**Work to be completed**
Could you return the data that follows exactly, minus the images?

**Dataset section**

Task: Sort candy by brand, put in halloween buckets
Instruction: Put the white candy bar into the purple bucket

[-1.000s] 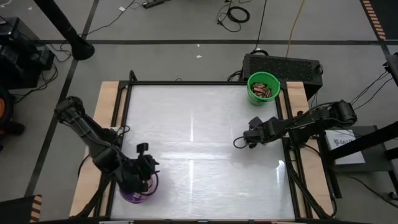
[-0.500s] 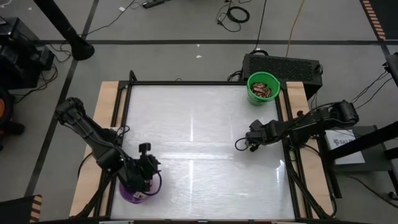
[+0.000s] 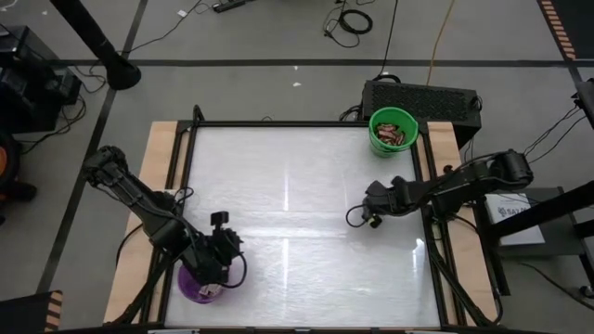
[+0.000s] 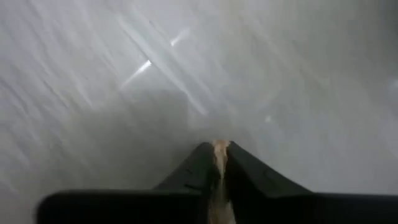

**Task response**
Task: Sort candy by brand, put in halloween buckets
Instruction: Put the white candy bar into the purple bucket

[-1.000s] 
[-0.500s] 
[+0.000s] 
[+0.000s] 

The response to the exercise is complete.